How many times have we heard someone say, “I’m not perfect but I’m basically honest.” It reminds me of an example provided during my ethics training of a man who had loaned $20,000 to each of three friends. The man told his friends that if he died before they repaid him, each of his friends were to put the payment in his coffin.
As luck would have it, the man died. At the funeral, the first friend put only $5,000 in the coffin, keeping $15,000. The second friend repaid only $10,000, claiming the deceased had owed him $10,000. The third friend placed a check for $20,000 in the coffin. All three broke their promise to their deceased friend and rationalized their behavior. Additionally, the third friend engaged in a subterfuge: the check was obviously meaningless, as it would never be cashed.
Rationalization and self-interest color our perceptions. The so-called doctrine of relative filth is self-deceiving: “I’m not so bad as long as there are others who are worse.” Lily Tomlin had it right when she said, “The problem with the rat race is that even when you win, you’re still a rat.”

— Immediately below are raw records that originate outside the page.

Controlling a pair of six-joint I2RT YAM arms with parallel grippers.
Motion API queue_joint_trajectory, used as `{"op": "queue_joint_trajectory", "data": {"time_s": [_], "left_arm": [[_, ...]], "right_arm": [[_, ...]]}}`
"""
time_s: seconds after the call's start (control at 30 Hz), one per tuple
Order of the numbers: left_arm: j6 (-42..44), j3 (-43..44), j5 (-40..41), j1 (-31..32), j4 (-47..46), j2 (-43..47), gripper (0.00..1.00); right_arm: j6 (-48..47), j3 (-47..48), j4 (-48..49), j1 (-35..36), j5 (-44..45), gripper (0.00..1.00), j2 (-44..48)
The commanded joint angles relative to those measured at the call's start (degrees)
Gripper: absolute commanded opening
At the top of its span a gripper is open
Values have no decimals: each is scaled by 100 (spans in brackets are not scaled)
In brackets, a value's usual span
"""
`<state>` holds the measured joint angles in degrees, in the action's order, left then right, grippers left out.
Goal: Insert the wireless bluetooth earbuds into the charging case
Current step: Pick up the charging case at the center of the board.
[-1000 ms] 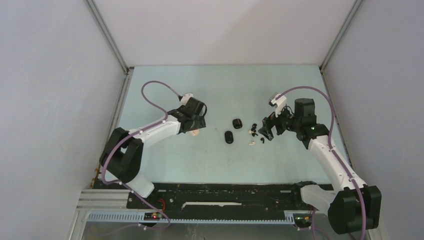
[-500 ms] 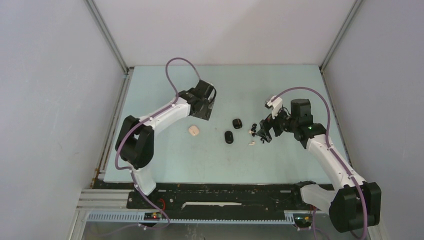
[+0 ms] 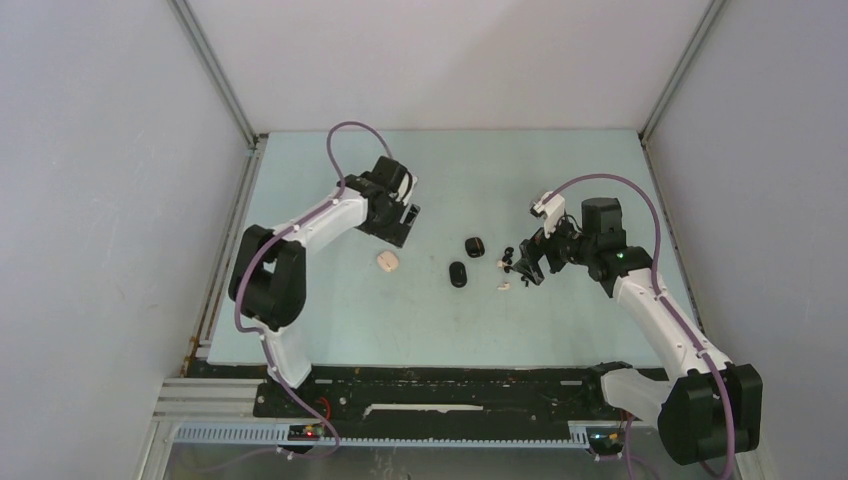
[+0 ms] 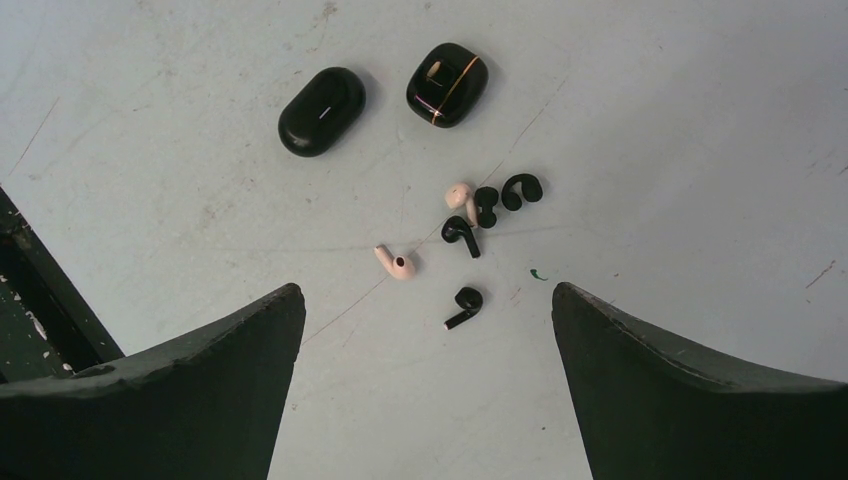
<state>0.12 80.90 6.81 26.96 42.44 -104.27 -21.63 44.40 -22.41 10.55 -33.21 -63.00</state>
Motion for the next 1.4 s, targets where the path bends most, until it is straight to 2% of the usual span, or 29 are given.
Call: {"op": "queue_joint_trajectory", "data": {"time_s": [0.0, 0.27, 0.6, 0.77, 0.83, 0.93, 1.17, 1.3, 1.37], "left_arm": [[127, -123, -332, 46, -194, -212, 83], [-325, -155, -325, 69, -93, -535, 82], [-835, -466, -826, 533, 117, -313, 78], [-1064, -836, -998, 755, 116, 93, 78], [-1005, -934, -742, 799, 142, 250, 78], [-810, -913, 74, 802, 204, 404, 78], [383, -1364, 331, 863, -561, 934, 79], [974, -1446, 369, 850, -836, 855, 78], [1149, -1484, 106, 802, -936, 740, 76]], "right_arm": [[-53, 218, 22, 40, -57, 96, -15], [-102, 218, -8, 16, -36, 96, -2], [-149, 218, -35, 17, -19, 96, -28], [-148, 218, -59, -3, -34, 96, -22], [-148, 218, -57, -10, -44, 96, -27], [-149, 218, -45, 2, -36, 97, -60], [-152, 218, -85, 13, -71, 97, -89], [-149, 218, -95, 22, -108, 97, -115], [-149, 218, -96, 25, -130, 97, -131]]}}
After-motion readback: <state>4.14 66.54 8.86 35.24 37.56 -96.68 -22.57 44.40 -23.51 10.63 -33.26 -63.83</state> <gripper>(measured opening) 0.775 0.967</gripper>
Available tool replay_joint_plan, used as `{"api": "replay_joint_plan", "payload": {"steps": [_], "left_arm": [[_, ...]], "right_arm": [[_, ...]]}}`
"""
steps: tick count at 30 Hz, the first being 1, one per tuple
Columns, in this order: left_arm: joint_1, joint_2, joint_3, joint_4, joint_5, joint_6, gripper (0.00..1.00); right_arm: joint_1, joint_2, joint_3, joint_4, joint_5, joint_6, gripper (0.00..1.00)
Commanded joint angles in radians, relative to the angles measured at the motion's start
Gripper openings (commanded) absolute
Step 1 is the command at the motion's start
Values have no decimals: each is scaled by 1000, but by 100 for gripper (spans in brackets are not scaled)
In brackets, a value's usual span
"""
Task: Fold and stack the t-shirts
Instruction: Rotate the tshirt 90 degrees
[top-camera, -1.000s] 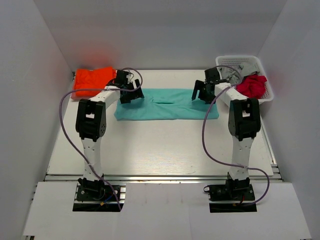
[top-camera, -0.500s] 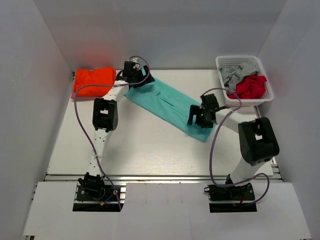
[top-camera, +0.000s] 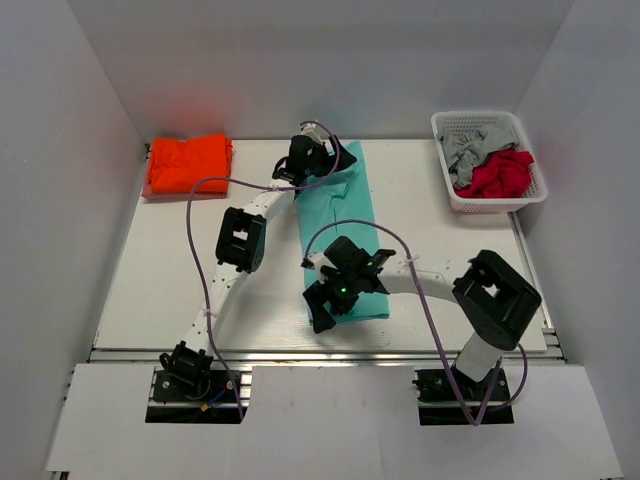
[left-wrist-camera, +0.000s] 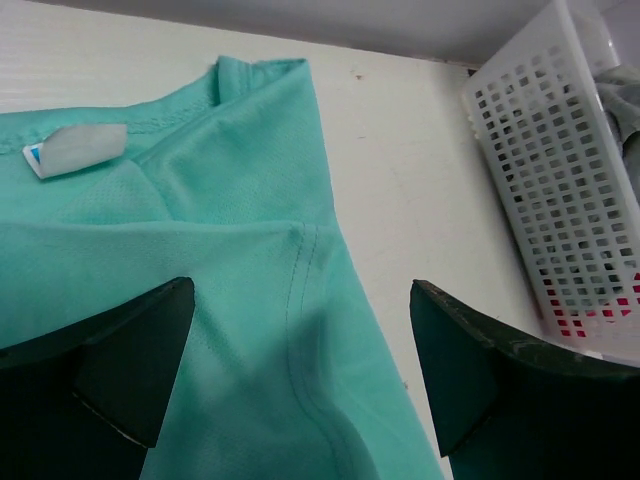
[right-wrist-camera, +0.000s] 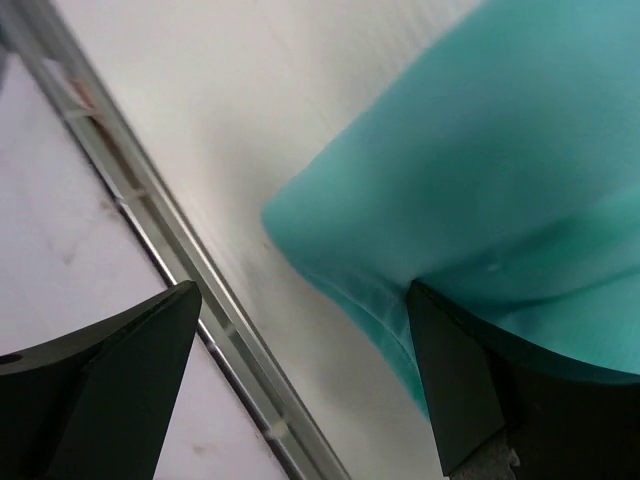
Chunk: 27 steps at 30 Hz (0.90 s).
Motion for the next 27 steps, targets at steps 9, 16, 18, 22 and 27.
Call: {"api": "replay_joint_plan", "payload": {"steps": [9, 16, 18, 22, 27], "left_arm": [[1, 53, -24, -24, -90, -52, 100], [1, -94, -43, -24, -79, 10, 100], [1, -145, -43, -33, -79, 30, 100], [1, -280, -43, -42, -64, 98, 100], [1, -491, -73, -176, -64, 173, 100]], "right_arm": [[102, 20, 118, 100, -68, -76, 90], [85, -49, 166, -12, 192, 76, 90], [85, -77, 150, 0, 235, 90, 90], [71, -177, 105, 6, 377, 160, 90], [42, -290, 31, 30, 470, 221, 90]]}}
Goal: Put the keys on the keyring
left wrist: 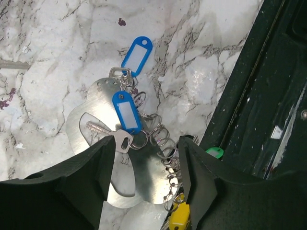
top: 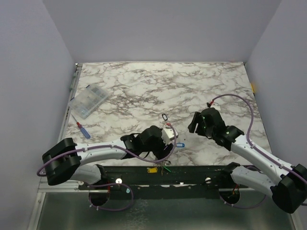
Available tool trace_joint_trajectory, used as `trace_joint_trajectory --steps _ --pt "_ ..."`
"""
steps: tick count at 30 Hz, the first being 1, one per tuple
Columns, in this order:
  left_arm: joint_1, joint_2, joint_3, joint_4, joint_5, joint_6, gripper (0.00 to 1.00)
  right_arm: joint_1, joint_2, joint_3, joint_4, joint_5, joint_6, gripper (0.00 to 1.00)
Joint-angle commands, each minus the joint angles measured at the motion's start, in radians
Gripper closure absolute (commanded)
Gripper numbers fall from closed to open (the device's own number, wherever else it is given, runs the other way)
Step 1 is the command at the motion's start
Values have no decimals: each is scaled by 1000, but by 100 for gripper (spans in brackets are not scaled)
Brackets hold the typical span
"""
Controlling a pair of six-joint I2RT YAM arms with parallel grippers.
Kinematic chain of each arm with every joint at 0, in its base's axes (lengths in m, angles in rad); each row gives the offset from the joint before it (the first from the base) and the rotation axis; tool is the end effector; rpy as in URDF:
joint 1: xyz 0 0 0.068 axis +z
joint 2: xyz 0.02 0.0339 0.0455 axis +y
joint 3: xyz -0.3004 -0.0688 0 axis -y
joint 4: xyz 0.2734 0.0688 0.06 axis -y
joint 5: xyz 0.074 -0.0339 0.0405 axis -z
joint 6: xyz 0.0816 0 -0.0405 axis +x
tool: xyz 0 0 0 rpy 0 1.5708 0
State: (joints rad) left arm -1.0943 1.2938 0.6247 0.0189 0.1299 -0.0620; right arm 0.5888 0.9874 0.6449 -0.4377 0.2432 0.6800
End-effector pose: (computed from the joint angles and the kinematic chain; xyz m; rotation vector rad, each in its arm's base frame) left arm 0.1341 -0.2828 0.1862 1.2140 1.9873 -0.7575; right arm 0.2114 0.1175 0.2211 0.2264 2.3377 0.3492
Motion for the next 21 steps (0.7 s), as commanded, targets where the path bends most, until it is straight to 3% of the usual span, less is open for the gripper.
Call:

Let’s take the imaginary example of someone who runs a local non-profit club. The club has by-laws and a set of rules. This individual knowingly and repeatedly violates the organization’s by-laws and rules. Would you consider this person less than ethical? Of course you would.
This person get’s away with this bad behavior because the board and membership are lazy: they want to “get along” so they “go along.” Would you consider the board members who fail to object to their leader’s unethical behavior to be as equally less than ethical? Of course you would.
And what of the membership’s responsibility to ensure honest governance? The membership has failed too. Edmund Burke aptly summed it up stating, “All that is necessary for evil to triumph is for good people to do nothing.”
Because good people in the membership and on the board did nothing to stop bad behavior, the club receives a bad reputation not to mention the person running the organization and its board members. What happens in cases like this is a loss of members who want nothing to do with a club’s leadership that willingly and knowingly violate the by-laws and rules. As Lily Tomlin also said, “Everybody thinks it can’t happen here . . . until it does.”
Michael Josephson (Josephson Institute of Ethics) wrote, “people who want to be ethical, to do the right thing, must face up to the fact that they are often at a disadvantage in competing with people who are not constrained by ethical principles. Some find this unacceptable and abandon the . . . Golden Rule in favor of cynical and pragmatic formulations like ‘Do unto others before they do unto you.’” This behavior is self-deceiving rationalization, a self-satisfying but false justification for bad behavior.
“I’m not perfect but I’m basically honest,” really means one is honest unless the cost is too high. The true test of commitment to ethical principles occurs when self-interest and ethics offer contradictory ends. Ethical people are those who are willing to pay a price for their principles, to even lose if necessary. This is the bottom line ethics test. It is when we face this test and choose ethics over self-interest that we discover our basic virtue.
It is often said that ethics is doing the right thing, even if no one is looking. Ethics is not always in harmony with personal wants and needs. As Michael Josephson noted, “Ethics is about the way things ought to be, not about the way things are. Once the primacy of ethical principles is truly accepted, one treats them as ground rules, not suggestions. And that’s the challenge for a person of character.”